Sophie Pickard Animal Therapy

North Yorkshire

Bodywork for head shy horses

Photo by kind permission of Jacqueline Sheedy

Can bodywork improve issues such as head shyness?

After working with several head shy horses, and finding similarities in the musculature of their poll, during the summer of 2019 I carried out a study to investigate pain and tension in the muscles of the poll and identify if there was a link between poll muscle tension and head shy behaviours. The horses I worked with all displayed one or more behaviours associated with being head shy such as; avoiding touch around their head or ears, being difficult to bridle or bit, refusing to be clipped around the head, upper neck and poll and resentment of grooming, pulling or plaiting the mane and forelock.


100% of owners reported their horse was more comfortable after a bodywork session


Pain and head shy

Many owners attributed historical bad experiences as a cause of their horses head shy behaviours.  

Certainly bad experiences, previous injuries and fear can cause a phobia like this to develop but the physical effects of these bad experiences can be long lasting.

Whilst working on these head shy horses I identified several areas around the poll and upper neck which were sore, tight and tense in nearly every one of these horses. 

Could the issues in these muscles contribute to the head shy behaviours? It would seem so......

The Facts

The muscles of the poll and upper neck

There are so many small muscles in the poll, which all contribute in some way to the movement of the head and or neck. 

.The area which appears to be most reactive amongst the head shy horses was the trigger point of the rectus capitis dorsalis major and minor muscles (Major and minor dorsal head muscles)

.The major dorsal head muscle links the tip of the skull (poll) to the 2nd veterbrae in the neck  This muscle extends the head

.The minor dorsal head muscle is a very small and relatively weak muscle but provides assistance to the major dorsal head in extension of the head. 

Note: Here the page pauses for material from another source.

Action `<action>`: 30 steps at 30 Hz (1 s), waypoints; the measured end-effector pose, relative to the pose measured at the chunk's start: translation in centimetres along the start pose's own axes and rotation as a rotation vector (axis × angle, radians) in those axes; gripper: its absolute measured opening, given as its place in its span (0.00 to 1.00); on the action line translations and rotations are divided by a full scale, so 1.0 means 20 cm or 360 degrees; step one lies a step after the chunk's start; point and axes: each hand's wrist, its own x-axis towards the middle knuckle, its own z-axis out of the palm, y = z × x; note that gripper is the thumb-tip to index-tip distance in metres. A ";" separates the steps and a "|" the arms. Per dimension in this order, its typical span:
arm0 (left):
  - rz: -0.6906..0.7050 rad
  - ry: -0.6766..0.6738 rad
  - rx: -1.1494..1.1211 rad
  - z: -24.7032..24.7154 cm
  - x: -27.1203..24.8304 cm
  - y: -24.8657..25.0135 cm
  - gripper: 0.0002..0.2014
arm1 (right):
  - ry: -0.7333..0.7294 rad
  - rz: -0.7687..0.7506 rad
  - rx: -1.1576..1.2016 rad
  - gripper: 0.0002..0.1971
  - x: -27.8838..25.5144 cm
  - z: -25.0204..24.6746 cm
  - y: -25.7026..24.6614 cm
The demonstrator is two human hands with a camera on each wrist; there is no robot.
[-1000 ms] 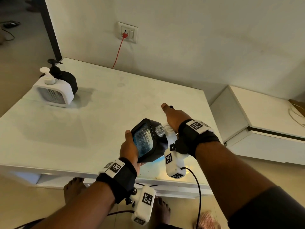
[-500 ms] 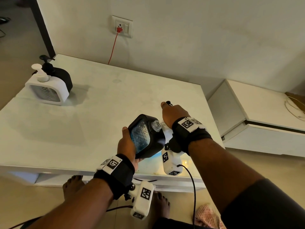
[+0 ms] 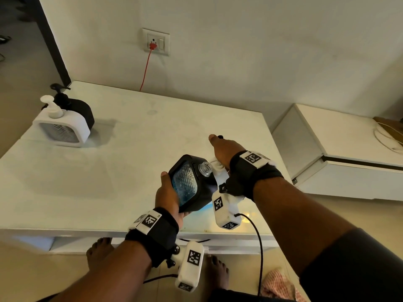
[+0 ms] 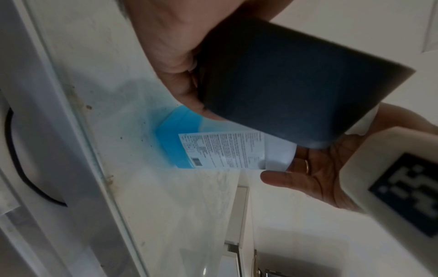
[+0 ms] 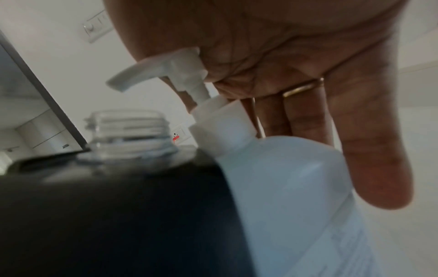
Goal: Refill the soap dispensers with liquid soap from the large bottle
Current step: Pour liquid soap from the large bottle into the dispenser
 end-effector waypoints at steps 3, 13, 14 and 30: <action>0.0000 -0.0005 -0.0001 0.00 0.00 0.00 0.21 | 0.0136 0.0012 -0.0093 0.24 0.02 0.01 0.00; -0.0009 -0.0015 -0.0017 0.00 0.01 0.00 0.23 | 0.0258 0.0070 -0.0130 0.28 0.08 0.05 0.05; -0.0009 -0.0015 -0.0019 0.00 0.01 0.00 0.23 | 0.0262 0.0092 -0.0141 0.28 0.10 0.06 0.05; -0.0025 -0.0025 -0.0024 -0.01 0.02 0.01 0.26 | -0.0080 0.0005 0.0061 0.38 -0.06 -0.05 -0.04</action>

Investigating the muscles of Pegaso's poll in Spain. Photo courtesy of Jacqueline Sheedy.

Why is it important to address these muscles?

Residual tension in these muscles probably feels like a never ending headache for our horses.....

and because head position is fundamental for balance, vision, correct jaw alignment as well as producing a nice outline in dressage or going clear around big courses, tightness in these muscles can have huge implications.

Though these particular muscles are small, they 'merge' with several of the larger neck muscles as well as the nuchal ligament which continues all the way down the length of the neck and merges in to the supraspinous ligament which runs the length of the back.

In effect...these tiny muscles at the very tip of the poll can influence movement, tightness and restrictions as far away as the hindquarters.

Bridle fit and design can increase tension and discomfort in the muscles of the poll

How would a horse show tightness in this area?

 . Demonstrating aversion to their bridles, grooming and touch over the poll area.

.Ridden signs of tightness or spasm in the poll muscles may include:-- poking the nose and reluctance to 'come onto the bit' or poll flexion.

.For hunters or jumpers, tightness in the poll may cause them to refuse fences as they attempt to avoid the extension of the poll created by the landing phase of jumping. When the muscles are very tight here the horse is unable to extend his head and neck to the extent required to maintain balance on landing.

100% of the horses had tension in one or more muscles in their poll area, most commonly the Rectus capitis Dorsalis Major and Minor

Overall, after the bodywork therapy, the head shy horses were reported to tolerate sprays around the face better, as well as clipping, grooming, trimming and pulling.

The red mark illustrates the location of the rectus capitis dorsalis minor whilst the burgundy represents the rectus capitis dorsalis major. The two muscles work together to extend the head.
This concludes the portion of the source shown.